From the entries below, retype only the lines from the one with "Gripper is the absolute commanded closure" through the one with "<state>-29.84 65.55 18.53", exactly as written.

[Collected data]
========================================

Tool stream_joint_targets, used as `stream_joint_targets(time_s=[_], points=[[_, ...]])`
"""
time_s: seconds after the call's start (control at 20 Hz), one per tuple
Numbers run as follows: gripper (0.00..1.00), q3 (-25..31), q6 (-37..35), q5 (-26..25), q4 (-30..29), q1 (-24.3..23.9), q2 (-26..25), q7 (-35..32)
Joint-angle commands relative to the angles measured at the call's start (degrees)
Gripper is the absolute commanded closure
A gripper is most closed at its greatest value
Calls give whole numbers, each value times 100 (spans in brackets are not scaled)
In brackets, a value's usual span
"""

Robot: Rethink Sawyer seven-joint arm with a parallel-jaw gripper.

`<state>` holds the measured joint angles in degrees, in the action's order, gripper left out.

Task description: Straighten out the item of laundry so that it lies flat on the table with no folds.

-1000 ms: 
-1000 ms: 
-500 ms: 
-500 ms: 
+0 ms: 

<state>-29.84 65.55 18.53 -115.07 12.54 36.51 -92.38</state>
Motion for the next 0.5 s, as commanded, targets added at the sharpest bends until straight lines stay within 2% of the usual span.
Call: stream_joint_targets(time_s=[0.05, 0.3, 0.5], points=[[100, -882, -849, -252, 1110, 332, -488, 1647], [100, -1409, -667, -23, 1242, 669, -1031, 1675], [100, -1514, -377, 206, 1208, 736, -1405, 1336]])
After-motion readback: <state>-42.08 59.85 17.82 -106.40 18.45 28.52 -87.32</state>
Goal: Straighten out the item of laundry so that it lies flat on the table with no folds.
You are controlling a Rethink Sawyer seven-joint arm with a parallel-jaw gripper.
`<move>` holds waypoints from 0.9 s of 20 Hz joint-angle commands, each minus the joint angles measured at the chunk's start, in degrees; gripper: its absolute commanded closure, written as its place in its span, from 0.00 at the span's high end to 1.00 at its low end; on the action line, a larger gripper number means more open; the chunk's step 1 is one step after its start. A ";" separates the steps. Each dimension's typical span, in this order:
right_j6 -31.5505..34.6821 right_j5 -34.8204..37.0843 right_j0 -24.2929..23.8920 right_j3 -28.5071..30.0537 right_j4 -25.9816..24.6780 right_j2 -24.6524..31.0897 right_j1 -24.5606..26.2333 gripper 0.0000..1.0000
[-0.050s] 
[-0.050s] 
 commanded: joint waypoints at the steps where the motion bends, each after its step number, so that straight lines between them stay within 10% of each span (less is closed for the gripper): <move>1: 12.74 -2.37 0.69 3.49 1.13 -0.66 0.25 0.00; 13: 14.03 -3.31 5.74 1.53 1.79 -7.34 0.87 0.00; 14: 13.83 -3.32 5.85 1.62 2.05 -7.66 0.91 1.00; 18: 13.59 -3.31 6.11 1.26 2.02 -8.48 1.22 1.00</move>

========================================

● EXPECTED OUTPUT:
Gripper is the absolute commanded closure
A gripper is most closed at its greatest value
Calls give whole numbers, each value times 100 (spans in brackets are not scaled)
In brackets, a value's usual span
"""

Robot: Rethink Sawyer seven-joint arm with a parallel-jaw gripper.

`<state>` holds the measured joint angles in degrees, in the action's order, gripper left out.

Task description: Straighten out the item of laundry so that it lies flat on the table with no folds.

-1000 ms: 
-1000 ms: 
-500 ms: 
-500 ms: 
+0 ms: 

<state>-29.84 65.55 18.53 -115.07 12.54 36.51 -92.38</state>

Nothing remains to be done in this exercise.